Problem requirements:
The response should consist of the data below, copied exactly, with no pictures in it.

Information shown:

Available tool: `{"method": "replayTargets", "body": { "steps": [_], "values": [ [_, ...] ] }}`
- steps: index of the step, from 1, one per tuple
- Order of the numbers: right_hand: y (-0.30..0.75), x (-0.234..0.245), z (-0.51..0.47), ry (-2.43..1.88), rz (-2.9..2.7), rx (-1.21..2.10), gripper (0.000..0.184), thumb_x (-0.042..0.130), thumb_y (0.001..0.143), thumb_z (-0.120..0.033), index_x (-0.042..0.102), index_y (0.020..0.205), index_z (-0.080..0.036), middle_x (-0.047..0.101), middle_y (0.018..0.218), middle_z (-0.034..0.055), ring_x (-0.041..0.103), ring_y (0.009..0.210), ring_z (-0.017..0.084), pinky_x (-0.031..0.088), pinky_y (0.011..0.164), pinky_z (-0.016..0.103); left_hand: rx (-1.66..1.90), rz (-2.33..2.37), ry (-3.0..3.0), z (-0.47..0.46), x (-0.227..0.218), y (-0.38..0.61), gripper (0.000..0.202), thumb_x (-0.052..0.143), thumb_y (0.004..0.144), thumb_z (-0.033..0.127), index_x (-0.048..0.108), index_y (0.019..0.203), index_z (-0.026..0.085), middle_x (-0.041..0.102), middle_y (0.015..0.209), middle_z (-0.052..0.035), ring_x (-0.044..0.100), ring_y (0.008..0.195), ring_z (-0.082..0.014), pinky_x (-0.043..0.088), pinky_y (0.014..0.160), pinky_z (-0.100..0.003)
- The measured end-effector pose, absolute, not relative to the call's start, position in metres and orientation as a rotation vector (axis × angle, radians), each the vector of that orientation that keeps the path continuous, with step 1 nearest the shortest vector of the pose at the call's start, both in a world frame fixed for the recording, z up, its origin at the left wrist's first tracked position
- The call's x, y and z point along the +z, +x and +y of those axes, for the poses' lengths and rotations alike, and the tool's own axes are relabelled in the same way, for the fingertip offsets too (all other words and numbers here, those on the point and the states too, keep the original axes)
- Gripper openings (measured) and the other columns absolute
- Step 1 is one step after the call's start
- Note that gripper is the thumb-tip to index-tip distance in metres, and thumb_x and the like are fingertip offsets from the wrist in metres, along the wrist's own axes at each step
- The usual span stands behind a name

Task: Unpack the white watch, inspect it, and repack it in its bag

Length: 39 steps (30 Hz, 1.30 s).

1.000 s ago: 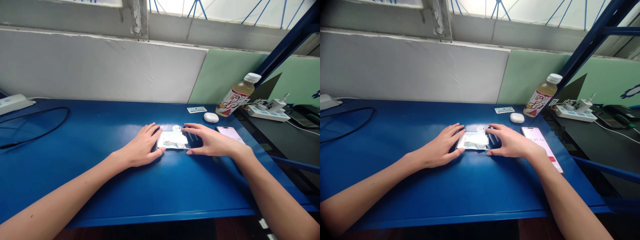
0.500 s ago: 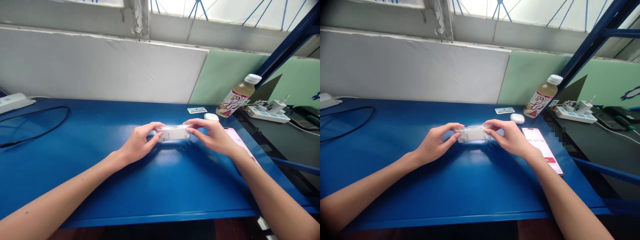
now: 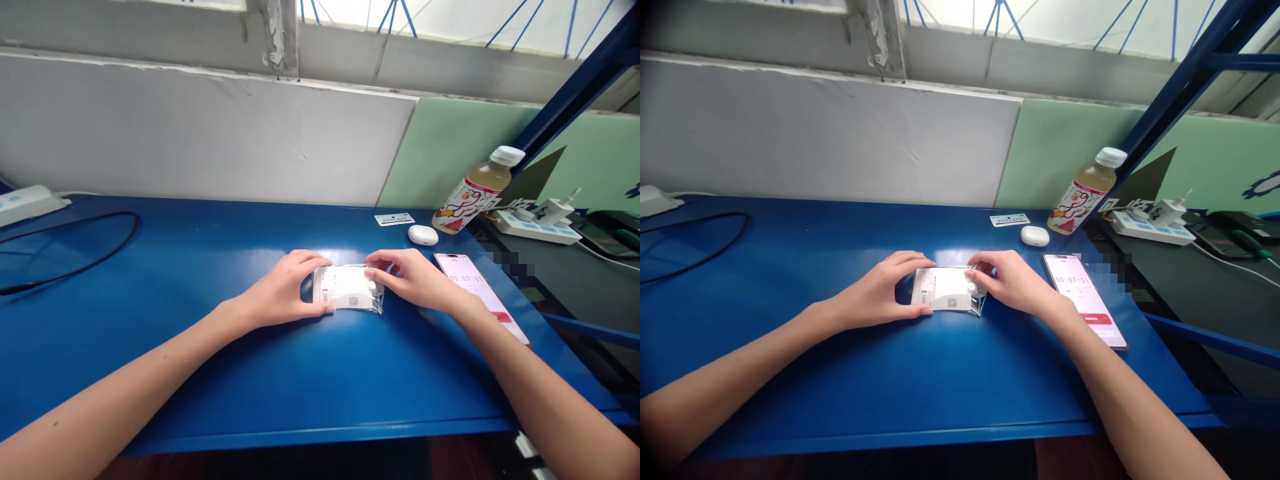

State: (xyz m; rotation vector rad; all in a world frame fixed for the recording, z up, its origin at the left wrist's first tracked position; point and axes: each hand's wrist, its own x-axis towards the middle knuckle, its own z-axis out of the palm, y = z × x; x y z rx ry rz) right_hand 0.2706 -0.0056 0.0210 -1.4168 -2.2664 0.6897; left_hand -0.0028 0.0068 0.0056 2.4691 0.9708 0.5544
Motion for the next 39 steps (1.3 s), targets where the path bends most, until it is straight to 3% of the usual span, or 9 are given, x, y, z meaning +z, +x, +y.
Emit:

Exercise result:
Available tool: `{"method": "replayTargets", "body": { "steps": [_], "values": [ [_, ...] ] }}`
- steps: index of the step, from 1, one per tuple
- Order of the numbers: right_hand: y (-0.30..0.75), x (-0.234..0.245), z (-0.51..0.47), ry (-2.43..1.88), rz (-2.9..2.7), rx (-1.21..2.10), gripper (0.000..0.184), thumb_x (-0.042..0.130), thumb_y (0.001..0.143), thumb_z (-0.120..0.033), index_x (-0.042..0.102), index_y (0.020..0.205), index_z (-0.080..0.036), middle_x (-0.047..0.101), middle_y (0.018..0.218), middle_z (-0.034..0.055), ring_x (-0.041..0.103), ring_y (0.009..0.210), ring_z (-0.017..0.084), pinky_x (-0.031..0.088), pinky_y (0.011..0.164), pinky_z (-0.016..0.103); left_hand: rx (-1.66..1.90), rz (-2.33..2.37), ry (-3.0..3.0), z (-0.47..0.46), x (-0.227..0.218), y (-0.38..0.61), gripper (0.000..0.202), thumb_x (-0.052..0.143), thumb_y (0.004..0.144), thumb_z (-0.033..0.127), index_x (-0.048..0.108), index_y (0.019..0.203), index_z (-0.026..0.085), middle_x (-0.041..0.102), middle_y (0.015..0.209), middle_z (-0.052..0.035), ring_x (-0.044..0.100), ring_y (0.008..0.195), ring_z (-0.082..0.014), pinky_x (-0.043..0.088), pinky_y (0.014..0.160), pinky_z (-0.100..0.003)
- The measured end-effector pose, absolute, not relative to the call's start, position in metres and orientation as a rotation vector (axis × angle, radians), each the vector of that orientation that keeps the path continuous, with step 1 nearest the shortest vector of the pose at the call's start, both in a world frame fixed for the recording, z up, its origin at the left wrist's first tracked position
- The call's x, y and z point along the +z, +x and +y of those axes, for the poses' lengths and rotations alike, and the tool's own axes are relabelled in the same way, for the fingertip offsets too (all other words and numbers here, those on the point and the states too, keep the original axes)
- Gripper openings (measured) and the other columns absolute
- Step 1 is one step after the call's start
- Note that gripper is the thumb-tip to index-tip distance in metres, and thumb_x and the like are fingertip offsets from the wrist in metres, along the wrist's own axes at each step
- The usual span stands behind a name

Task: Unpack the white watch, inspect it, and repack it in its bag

Length: 39 steps (30 Hz, 1.30 s).

1.000 s ago: 
0.500 s ago: 
now: 

State: (xyz m; rotation vector rad; all in a world frame fixed for the recording, z up, its origin at the left wrist's first tracked position; point and axes: each hand's wrist, its own x-axis towards the middle knuckle, its own z-axis out of the palm, y = z × x; x y z rx ry rz) right_hand 0.2706 -0.0056 0.0210 -1.4168 -2.2664 0.6897; left_hand -0.0028 0.0068 0.0056 2.4691 0.9708 0.5544
Motion for the next 39 steps (1.3 s), targets where the path bends most, until it is straight to 3% of the usual span, or 9 are given, x, y, z meaning +z, +x, +y.
Emit:

The requested output has been fully supplied.